Au milieu, il y a la souffrance des victimes, et celle des proches des victimes. Qu’on entend si peu, dont la voix est parasitée par la guerre de com sur les réseaux, où les plus riches maîtrisent l’audience à coup de trolls et de robots qui font bien leur travail.

 

Il y a peu, j’ai vu le film Un autre monde, le dernier Stéphane Brizé, avec Vincent Lindon, Sandrine Kimberlain et Marie Drucker. Un grand film. J’y ai vu un lien, parce que les deux abordent la souffrance des rouages, de ces gens qui se vendent pour un gros salaire, même s’il faut pour cela défendre l’indéfendable. La saloperie finit par avoir un coût moral, même si ça ne se voit pas.

Il y a tellement de scènes qui disent des choses justes, subtiles, j’en suis contrarié car en parler serait divulguer et je m’y refuse.
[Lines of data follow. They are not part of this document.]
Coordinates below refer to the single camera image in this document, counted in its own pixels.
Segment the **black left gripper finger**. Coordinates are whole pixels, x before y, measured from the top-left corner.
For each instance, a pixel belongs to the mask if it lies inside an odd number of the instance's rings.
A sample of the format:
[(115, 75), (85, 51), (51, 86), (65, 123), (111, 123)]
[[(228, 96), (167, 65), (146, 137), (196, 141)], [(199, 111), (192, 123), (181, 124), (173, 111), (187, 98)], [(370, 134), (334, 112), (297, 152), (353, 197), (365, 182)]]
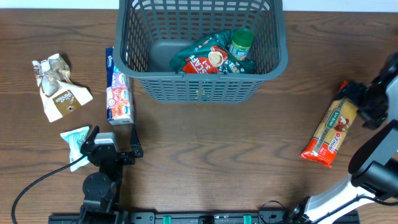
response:
[(95, 147), (95, 138), (97, 134), (100, 132), (100, 127), (95, 126), (91, 132), (91, 134), (86, 138), (84, 143), (81, 145), (80, 152), (92, 152)]
[(134, 157), (143, 157), (144, 151), (139, 141), (135, 124), (132, 124), (129, 146), (131, 148), (132, 153), (134, 154)]

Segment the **small teal white packet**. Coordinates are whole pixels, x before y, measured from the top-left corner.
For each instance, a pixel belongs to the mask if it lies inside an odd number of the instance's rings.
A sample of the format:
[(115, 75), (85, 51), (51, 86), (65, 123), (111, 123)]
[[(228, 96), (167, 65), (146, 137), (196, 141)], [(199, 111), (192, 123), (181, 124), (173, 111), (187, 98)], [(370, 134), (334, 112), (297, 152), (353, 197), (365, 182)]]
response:
[(89, 130), (90, 127), (85, 126), (82, 128), (74, 129), (60, 134), (61, 138), (64, 141), (66, 141), (69, 145), (70, 163), (77, 161), (79, 158), (83, 156), (83, 154), (80, 152), (80, 148), (82, 144), (85, 142)]

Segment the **beige Pantree snack bag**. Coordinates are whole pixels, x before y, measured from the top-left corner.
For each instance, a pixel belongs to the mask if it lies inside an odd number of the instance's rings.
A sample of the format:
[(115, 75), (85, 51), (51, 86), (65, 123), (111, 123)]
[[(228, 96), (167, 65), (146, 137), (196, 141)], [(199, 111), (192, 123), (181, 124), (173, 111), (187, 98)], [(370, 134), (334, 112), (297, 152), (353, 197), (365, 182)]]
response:
[(70, 67), (54, 54), (32, 62), (44, 113), (49, 122), (59, 120), (93, 99), (86, 87), (70, 80)]

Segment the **San Remo spaghetti packet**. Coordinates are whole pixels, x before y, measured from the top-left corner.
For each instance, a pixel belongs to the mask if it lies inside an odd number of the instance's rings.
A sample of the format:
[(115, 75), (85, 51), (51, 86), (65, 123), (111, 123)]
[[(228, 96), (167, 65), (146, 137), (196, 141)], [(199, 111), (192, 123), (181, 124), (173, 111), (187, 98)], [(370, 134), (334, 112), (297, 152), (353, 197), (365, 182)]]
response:
[(348, 130), (357, 117), (358, 107), (345, 95), (336, 95), (301, 158), (331, 167)]

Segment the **Kleenex tissue multipack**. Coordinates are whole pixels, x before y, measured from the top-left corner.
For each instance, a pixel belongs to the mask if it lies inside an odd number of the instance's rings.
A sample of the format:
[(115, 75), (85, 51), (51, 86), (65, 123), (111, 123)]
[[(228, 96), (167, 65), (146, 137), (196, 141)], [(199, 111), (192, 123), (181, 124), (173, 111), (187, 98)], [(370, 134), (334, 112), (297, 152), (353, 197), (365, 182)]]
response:
[(106, 56), (106, 115), (108, 122), (115, 125), (134, 122), (130, 81), (114, 64), (114, 47), (105, 48)]

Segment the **green Nescafe coffee bag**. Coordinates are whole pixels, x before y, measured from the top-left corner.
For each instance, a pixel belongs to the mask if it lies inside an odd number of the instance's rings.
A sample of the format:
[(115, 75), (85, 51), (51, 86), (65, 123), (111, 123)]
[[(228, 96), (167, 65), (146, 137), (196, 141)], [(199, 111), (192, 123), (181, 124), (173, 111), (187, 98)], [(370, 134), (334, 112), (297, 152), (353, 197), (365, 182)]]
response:
[(255, 62), (239, 61), (228, 50), (233, 34), (232, 30), (223, 30), (196, 41), (170, 60), (170, 68), (178, 73), (252, 73)]

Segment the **green lid jar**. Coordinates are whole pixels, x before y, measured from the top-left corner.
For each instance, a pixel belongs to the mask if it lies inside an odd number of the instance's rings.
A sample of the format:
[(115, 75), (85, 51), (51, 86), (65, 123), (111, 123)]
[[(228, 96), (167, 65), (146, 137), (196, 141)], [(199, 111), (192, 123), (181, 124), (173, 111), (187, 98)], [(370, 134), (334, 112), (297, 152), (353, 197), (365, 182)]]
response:
[(229, 52), (239, 61), (247, 58), (254, 42), (254, 34), (248, 29), (236, 29), (233, 33)]

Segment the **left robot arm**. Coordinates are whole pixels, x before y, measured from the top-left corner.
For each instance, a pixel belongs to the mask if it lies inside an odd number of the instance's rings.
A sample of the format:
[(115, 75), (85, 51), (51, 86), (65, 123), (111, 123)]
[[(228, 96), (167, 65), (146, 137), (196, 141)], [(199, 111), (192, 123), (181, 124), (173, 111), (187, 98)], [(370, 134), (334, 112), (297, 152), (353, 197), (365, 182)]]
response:
[(132, 125), (130, 150), (119, 152), (114, 133), (101, 133), (96, 126), (80, 148), (80, 152), (99, 168), (83, 183), (85, 195), (79, 223), (129, 223), (129, 212), (119, 207), (123, 167), (135, 164), (144, 155), (136, 126)]

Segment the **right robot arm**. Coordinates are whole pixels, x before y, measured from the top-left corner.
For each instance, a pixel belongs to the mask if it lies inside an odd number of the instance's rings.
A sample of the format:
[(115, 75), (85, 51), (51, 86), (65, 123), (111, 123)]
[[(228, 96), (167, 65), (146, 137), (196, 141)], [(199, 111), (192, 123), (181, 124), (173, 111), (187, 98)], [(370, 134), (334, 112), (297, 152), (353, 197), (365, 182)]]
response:
[(352, 156), (345, 178), (303, 199), (284, 223), (333, 223), (360, 206), (390, 206), (389, 198), (397, 198), (397, 53), (388, 56), (369, 86), (341, 84), (302, 158), (330, 166), (356, 116), (378, 132)]
Je veux que vous preniez le bus en pleine face, sans air-bag. Je veux juste dire qu’il y a des moments où l’on voit une image du bonheur, mais pas le bonheur.

 

Ce film, c’est celui de la réalité de notre monde, pas joli joli ; ce film, c’est le parti pris de vous inviter à choisir entre un mensonge qui rassure et une vérité qui dérange. Le confort ou l’inconfort. La somnolence ou le réveil.